Karloski was looking for new and different people to change the tone in Washington. He is in the middle politically on debates over abortion and gun rights. As a steelworker, Trump’s steel tariffs are important to him and, as a union member, union rights are important.

For Karloski, Lamb’s positions fit his on all those issues; Saccone’s fit almost none.

“It’s time to get a younger person in there, somebody who will work with both sides of the aisle and not just be a backstop for Trump,” Karloski, 53, said after voting in this Pittsburgh suburb.

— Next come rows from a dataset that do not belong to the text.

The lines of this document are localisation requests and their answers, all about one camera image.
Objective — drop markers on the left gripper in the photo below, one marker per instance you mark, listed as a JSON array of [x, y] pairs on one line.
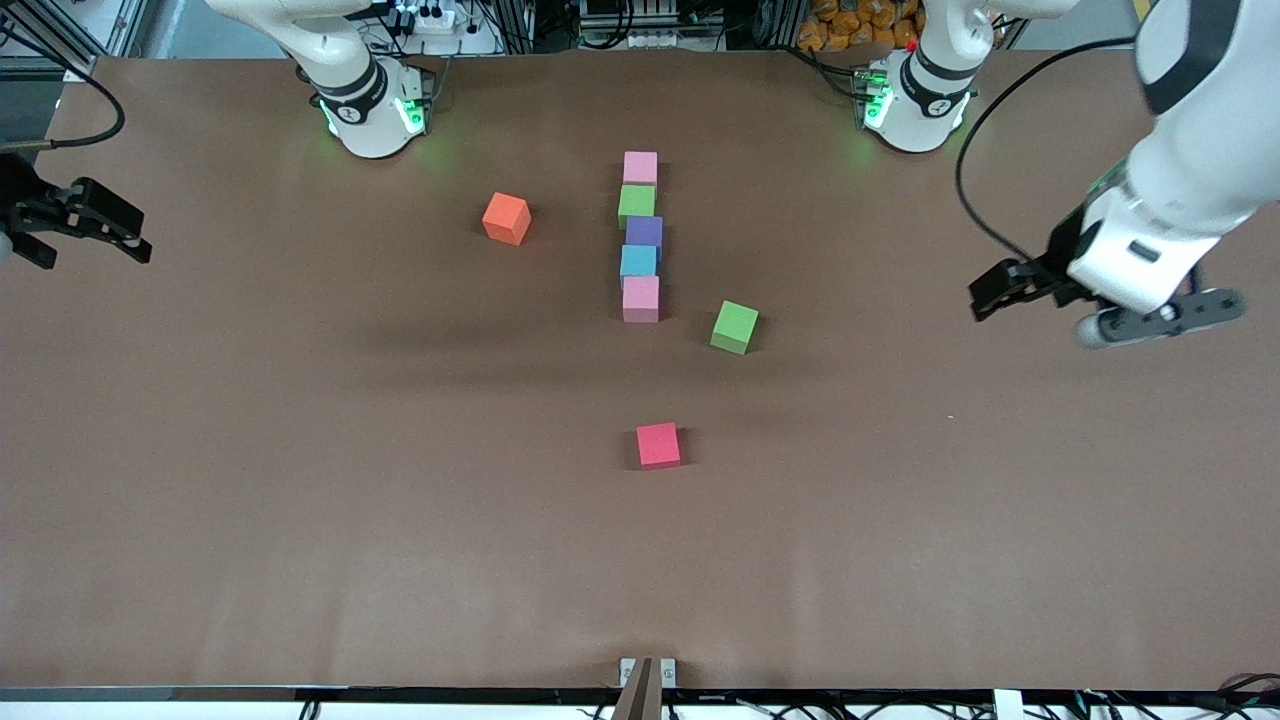
[[1056, 263]]

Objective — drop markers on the small metal bracket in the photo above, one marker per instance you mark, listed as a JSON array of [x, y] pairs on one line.
[[668, 672]]

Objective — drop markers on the paper table cover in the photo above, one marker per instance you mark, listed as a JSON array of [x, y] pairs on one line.
[[640, 560]]

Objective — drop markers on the bag of orange items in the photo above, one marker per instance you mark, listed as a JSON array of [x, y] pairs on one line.
[[850, 25]]

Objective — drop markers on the pink foam cube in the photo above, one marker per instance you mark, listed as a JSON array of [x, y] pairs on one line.
[[641, 298], [640, 167]]

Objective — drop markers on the green foam cube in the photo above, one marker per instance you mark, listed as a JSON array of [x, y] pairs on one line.
[[637, 205], [735, 327]]

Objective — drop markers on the blue foam cube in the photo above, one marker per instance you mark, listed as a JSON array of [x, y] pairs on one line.
[[638, 260]]

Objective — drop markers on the white power strip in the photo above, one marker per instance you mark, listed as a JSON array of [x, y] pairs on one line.
[[435, 18]]

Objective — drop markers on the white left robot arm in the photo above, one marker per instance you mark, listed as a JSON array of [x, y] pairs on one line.
[[1200, 150]]

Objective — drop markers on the red foam cube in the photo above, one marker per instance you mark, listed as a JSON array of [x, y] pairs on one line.
[[658, 445]]

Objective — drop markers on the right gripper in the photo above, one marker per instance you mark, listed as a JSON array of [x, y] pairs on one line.
[[22, 200]]

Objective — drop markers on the white label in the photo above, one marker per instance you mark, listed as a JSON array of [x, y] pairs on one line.
[[1008, 704]]

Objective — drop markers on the purple foam cube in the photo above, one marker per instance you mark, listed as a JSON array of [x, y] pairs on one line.
[[645, 230]]

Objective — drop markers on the black table edge rail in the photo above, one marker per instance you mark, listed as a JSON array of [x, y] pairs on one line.
[[400, 693]]

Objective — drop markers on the grey metal device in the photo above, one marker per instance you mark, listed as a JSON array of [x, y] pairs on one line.
[[635, 25]]

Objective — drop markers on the aluminium frame profile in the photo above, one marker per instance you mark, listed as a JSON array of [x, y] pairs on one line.
[[75, 68]]

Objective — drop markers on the orange foam cube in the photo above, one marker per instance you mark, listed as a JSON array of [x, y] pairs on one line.
[[507, 218]]

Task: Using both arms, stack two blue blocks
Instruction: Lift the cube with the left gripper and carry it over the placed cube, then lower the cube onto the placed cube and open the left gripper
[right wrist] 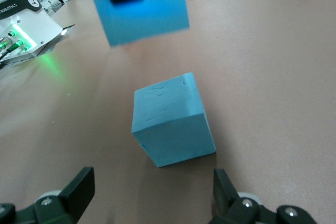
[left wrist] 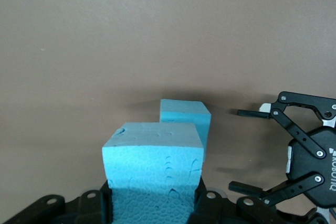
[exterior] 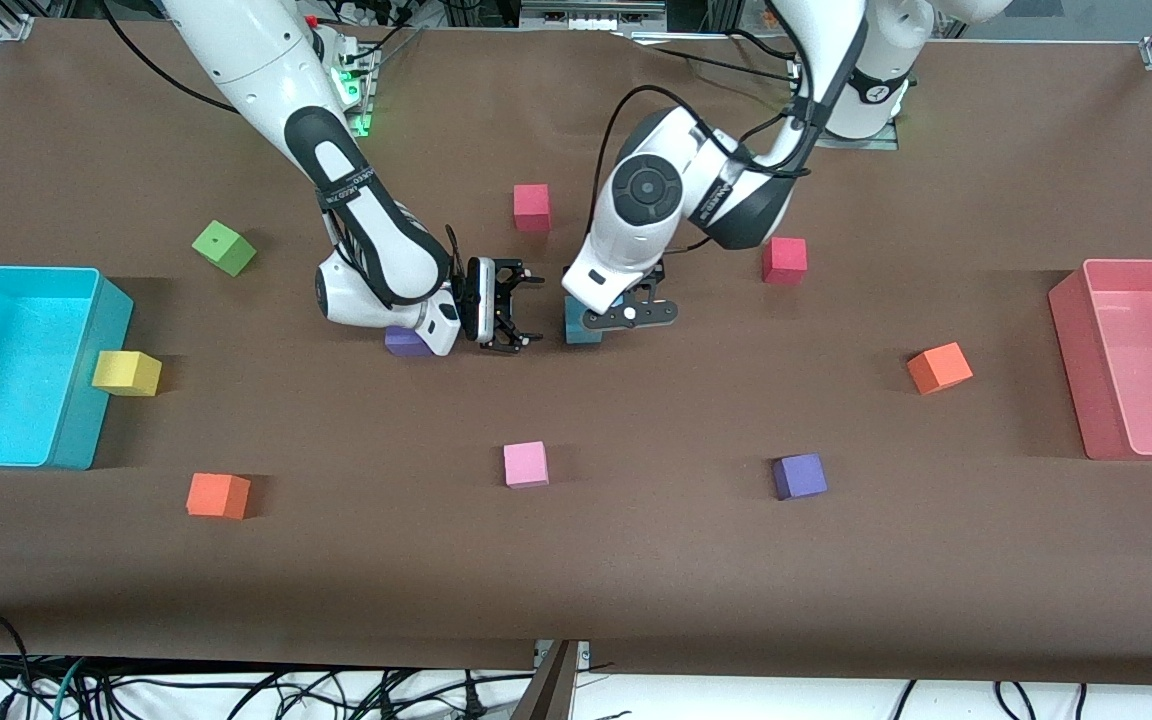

Karloski’s vote showed how Democrats tolerated Lamb’s centrist stances on certain hot-button issues, as well as his move to downplay Trump’s role in the race, while liberals, labor unions and even Democrats who supported Trump rallied around Lamb’s embrace of core party positions on issues such as Social Security and health care.

Lamb, a 33-year-old former federal prosecutor and first-time candidate, held a roughly 600-vote lead out of more than 228,000 cast in a nationally watched election over Saccone, 60, a four-term state lawmaker who ran as Trump’s “wingman” after compiling one of the most conservative voting records in Pennsylvania’s Legislature.

The Associated Press has not called the race. Lamb has declared victory while Saccone’s campaign has said he has no plans to concede before the counting of a few hundred remaining ballots wraps up Tuesday.

Several months ago, few thought it possible that a Democrat could win this district. Trump thrashed Democrat Hillary Clinton there by nearly 20 percentage points in 2016’s presidential election. Former Rep. Tim Murphy, a pro-union Republican who resigned in a scandal in October, had been re-elected there seven times, always easily, in a district Republicans drew for him.

On paper, the district might appear Democratic: it has more registered Democrats than Republicans. That’s a relic of union families tied to the district’s long history of coal mining and steel-making. But southwestern Pennsylvania began sending Republicans to the state Capitol and Washington in the past decade or so as blue-collar whites fled the Democratic Party.

In Tuesday’s election, it seemed more like a Democratic district again.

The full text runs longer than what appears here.